Carvana's (CVNA 8.79%) stock is up nearly 950% so far in 2023. That's pretty incredible, but if you pull back and look at the longer-term picture it is still down around 85% from its mid-2021 high water mark. Those two figures should cause investors to pause just a second and ask, "What is going on?" There's good news and bad news to digest.

Carvana bought itself some time

Heading into 2023, one of the biggest problems facing the used-car dealer was found on its balance sheet. The company's debt rose dramatically over the last few years, as the chart below shows. However, the graph also shows that Carvana is an unprofitable company. That clearly makes it hard to carry so much debt. 

CVNA Total Long Term Debt (Quarterly) Chart

CVNA Total Long Term Debt (Quarterly) data by YCharts

In fact, in the car retailer's 2022 10K filing, the "risks related to our liquidity" section of the report started with: "Our substantial indebtedness could adversely affect our financial flexibility and our competitive position and prevent us from fulfilling our obligations under our credit agreement." Right after that cheerful highlight was another one, just as worrying: "Despite current indebtedness levels, we may incur substantially more indebtedness, which could further exacerbate the risks associated with our substantial indebtedness."

The company was being very clear and investors listened, given that debt was the headline-grabbing news item for the stock earlier in the year, at least until the company worked out an agreement with lenders in July on a debt exchange. While that agreement doesn't completely remove the debt issue from the picture, it effectively buys Carvana some time.

Carvana is still working on turning reliably profitable

That last point is why Carvana isn't out of the woods just yet, and why, despite the massive price advance, the stock is still down dramatically from its highs. After all, it is still bleeding red ink, and investors want to see it get into the black sooner rather than later. Companies can't lose money forever. And it's worth noting that CarMax, another major used-car retailer, is soundly profitable.

CVNA Chart

CVNA data by YCharts

Sure, Carvana is still working to build its business, and the costs associated with that can be material. But here's the interesting thing: Carvana's car sales have been falling. In the second quarter of 2023, it sold 35% fewer vehicles than it did in the same quarter of 2022. That's a huge difference. But the directional change actually happened in the third quarter of 2022. 

CVNA Chart

CVNA data by YCharts

Up until that point, the company's volume trended generally higher. But for the last four quarters the company's volume has been steadily declining. What changed here is that Carvana stopped pursuing a "growth at any cost" approach, shifting to one that focuses on actually making money. There's nothing wrong with that -- it needed to happen. And still, Carvana isn't making money. 

You can argue that the volume decline is about the company trying to find the right business balance. That's fine. But how low does volume have to go? It appears that management pushed too hard on the accelerator and overplayed the growth theme. As it looks to cut costs, which includes reducing advertising (a key way to attract new customers for a product that lasts many years), it seems reasonable to believe that there is a point at which volume declines leave the business model uneconomic. Given the company's short operating history, there's nothing to compare the current trends to for guidance. There is a lot of uncertainty, which helps explain the still-depressed stock price.

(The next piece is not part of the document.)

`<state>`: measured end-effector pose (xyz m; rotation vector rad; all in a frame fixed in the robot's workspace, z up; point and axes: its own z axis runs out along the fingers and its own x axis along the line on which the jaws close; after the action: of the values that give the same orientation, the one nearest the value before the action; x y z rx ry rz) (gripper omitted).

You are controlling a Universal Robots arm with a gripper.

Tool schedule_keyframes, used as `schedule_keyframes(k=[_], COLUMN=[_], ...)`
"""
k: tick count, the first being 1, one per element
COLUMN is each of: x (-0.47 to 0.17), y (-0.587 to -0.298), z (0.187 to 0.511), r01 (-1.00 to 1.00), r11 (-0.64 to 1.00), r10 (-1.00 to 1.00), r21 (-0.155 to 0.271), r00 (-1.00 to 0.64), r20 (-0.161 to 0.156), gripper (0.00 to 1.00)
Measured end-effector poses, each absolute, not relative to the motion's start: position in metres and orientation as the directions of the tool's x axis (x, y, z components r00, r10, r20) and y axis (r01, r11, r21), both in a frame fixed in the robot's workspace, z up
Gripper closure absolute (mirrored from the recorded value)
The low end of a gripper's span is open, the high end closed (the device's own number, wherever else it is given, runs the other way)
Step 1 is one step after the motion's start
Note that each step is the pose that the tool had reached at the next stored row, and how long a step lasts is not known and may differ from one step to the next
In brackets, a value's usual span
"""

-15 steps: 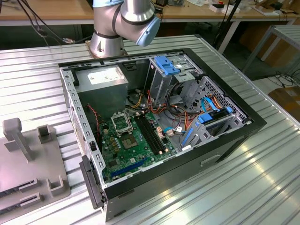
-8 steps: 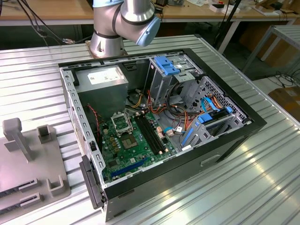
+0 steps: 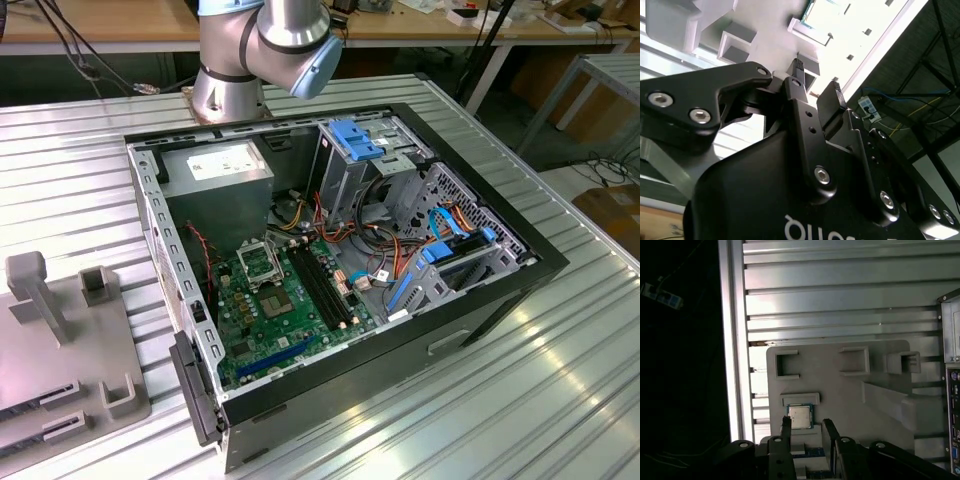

Carvana's future remains murky 

To be fair, Carvana is making progress in its efforts to become reliably profitable. Getting the debt deal done was a very big positive in that regard. But there's still no clear indication of what a sustainable business looks like here. Most investors will probably want to park themselves on the sidelines until the company is in the black. For those who are watching it (and those who own it), one key metric to monitor (other than earnings) is the volume of cars it sells. If that number keeps falling, Carvana may have no business at all.